(Directions for this task) Scan the records for the string "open"; copy each line where it occurs.

[[ Extracted entries, beginning ]]

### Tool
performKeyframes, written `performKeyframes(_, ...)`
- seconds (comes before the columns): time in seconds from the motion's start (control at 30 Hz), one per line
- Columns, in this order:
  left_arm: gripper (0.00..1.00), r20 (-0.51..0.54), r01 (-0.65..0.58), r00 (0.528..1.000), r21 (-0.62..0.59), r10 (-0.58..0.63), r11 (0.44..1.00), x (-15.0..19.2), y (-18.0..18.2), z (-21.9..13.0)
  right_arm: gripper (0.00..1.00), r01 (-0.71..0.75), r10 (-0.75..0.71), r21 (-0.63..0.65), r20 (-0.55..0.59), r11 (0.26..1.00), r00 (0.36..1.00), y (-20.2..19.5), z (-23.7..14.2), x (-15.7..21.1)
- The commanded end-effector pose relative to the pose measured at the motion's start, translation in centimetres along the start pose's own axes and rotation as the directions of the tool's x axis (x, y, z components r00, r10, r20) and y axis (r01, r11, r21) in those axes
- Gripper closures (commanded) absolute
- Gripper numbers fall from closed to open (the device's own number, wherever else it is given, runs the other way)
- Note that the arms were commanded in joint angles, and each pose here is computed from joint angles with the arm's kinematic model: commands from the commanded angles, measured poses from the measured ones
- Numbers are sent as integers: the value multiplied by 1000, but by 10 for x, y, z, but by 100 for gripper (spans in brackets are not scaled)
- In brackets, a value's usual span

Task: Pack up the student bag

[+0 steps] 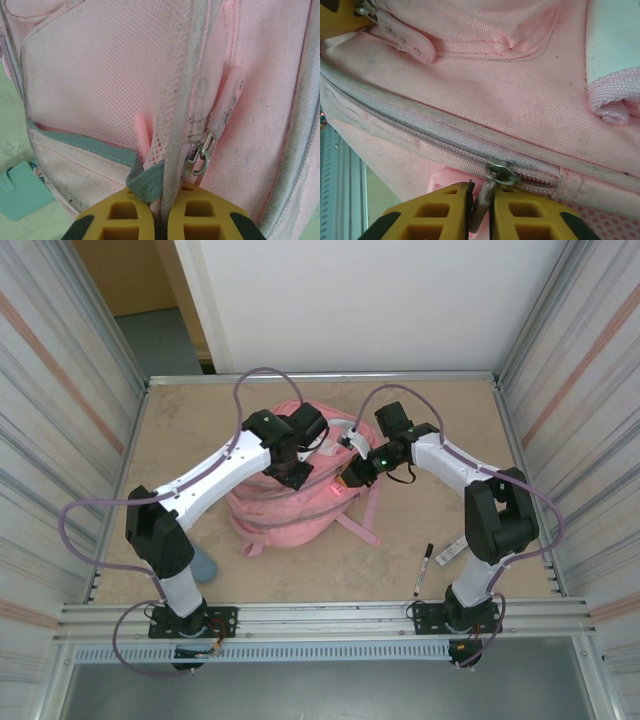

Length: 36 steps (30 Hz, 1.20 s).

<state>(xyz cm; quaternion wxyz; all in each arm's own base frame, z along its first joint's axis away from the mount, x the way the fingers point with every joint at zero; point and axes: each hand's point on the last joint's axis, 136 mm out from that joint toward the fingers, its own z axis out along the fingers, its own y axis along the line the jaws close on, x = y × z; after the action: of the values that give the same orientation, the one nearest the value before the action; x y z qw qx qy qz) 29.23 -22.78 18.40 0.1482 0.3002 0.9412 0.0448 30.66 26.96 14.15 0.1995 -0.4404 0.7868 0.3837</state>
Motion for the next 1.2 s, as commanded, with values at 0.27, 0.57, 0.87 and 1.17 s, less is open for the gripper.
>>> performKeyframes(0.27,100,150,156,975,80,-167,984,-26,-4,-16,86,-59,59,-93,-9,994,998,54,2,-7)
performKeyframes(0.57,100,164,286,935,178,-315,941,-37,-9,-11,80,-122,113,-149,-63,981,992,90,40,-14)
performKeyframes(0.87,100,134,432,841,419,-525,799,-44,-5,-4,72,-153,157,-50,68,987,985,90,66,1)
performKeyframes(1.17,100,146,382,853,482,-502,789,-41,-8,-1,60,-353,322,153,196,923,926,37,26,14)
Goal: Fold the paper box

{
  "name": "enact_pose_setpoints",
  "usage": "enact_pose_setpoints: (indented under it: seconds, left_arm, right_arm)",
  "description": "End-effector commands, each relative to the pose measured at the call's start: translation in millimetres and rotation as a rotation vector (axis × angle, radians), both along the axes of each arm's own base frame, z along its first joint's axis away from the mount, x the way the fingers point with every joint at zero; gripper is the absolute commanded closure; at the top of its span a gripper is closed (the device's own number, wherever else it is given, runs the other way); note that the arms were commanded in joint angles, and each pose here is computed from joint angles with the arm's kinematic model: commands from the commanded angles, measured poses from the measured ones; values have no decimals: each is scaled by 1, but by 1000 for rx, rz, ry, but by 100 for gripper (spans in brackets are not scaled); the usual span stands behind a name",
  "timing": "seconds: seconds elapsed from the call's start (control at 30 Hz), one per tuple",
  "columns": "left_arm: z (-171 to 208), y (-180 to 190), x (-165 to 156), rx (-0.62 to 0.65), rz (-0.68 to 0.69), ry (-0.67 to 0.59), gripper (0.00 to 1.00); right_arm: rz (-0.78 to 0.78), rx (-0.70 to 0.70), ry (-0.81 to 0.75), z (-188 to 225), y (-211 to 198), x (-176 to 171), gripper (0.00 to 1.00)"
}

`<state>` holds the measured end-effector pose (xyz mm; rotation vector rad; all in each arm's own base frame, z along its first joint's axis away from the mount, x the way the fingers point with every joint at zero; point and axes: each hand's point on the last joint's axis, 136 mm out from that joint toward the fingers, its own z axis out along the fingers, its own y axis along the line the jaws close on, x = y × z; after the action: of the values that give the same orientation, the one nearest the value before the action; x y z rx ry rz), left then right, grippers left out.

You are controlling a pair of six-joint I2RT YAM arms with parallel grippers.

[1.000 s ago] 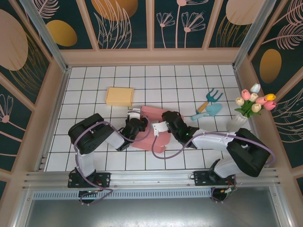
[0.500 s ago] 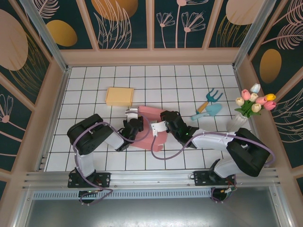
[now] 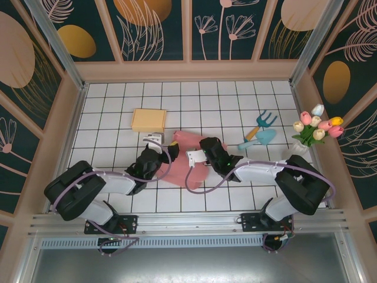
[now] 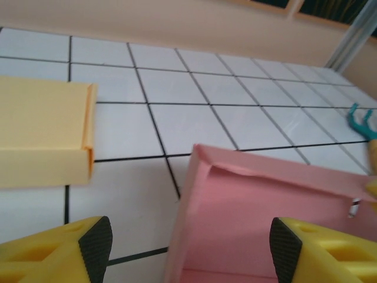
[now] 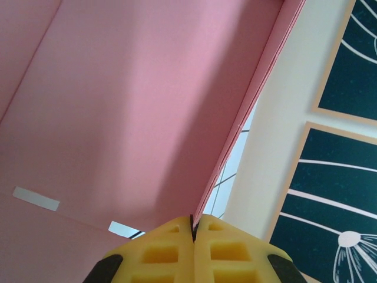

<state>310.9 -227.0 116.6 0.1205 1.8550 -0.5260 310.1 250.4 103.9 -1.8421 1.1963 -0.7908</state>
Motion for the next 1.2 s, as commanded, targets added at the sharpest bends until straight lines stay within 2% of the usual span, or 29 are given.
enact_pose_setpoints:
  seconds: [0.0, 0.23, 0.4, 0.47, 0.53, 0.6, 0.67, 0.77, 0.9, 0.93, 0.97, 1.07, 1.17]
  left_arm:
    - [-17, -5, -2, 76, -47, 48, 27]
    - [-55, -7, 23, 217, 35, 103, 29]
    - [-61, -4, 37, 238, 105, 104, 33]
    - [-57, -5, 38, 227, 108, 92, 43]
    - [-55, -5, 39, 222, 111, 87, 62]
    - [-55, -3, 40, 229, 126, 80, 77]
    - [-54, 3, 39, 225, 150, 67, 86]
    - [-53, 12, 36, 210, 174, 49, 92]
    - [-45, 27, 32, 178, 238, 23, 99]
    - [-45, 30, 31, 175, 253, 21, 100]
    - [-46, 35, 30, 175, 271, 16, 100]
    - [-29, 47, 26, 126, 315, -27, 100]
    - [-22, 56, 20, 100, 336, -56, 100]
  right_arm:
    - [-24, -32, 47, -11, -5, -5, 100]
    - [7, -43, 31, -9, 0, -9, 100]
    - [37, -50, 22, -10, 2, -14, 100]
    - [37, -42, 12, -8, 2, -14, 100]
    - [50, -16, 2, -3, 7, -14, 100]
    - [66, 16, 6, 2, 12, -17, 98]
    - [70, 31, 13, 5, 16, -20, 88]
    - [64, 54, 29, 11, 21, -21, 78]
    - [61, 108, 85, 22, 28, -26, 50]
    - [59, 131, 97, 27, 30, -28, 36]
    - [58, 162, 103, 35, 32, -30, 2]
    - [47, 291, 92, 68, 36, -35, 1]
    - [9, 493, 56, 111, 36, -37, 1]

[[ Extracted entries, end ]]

(Answer box)
- Gripper numbers fall from closed to open (the device's own number, wherever else it is given, runs the other way)
Motion for the next 1.2 s, as commanded, with values at 0.27, 0.57, 0.87 and 1.17 s, less is open for the gripper.

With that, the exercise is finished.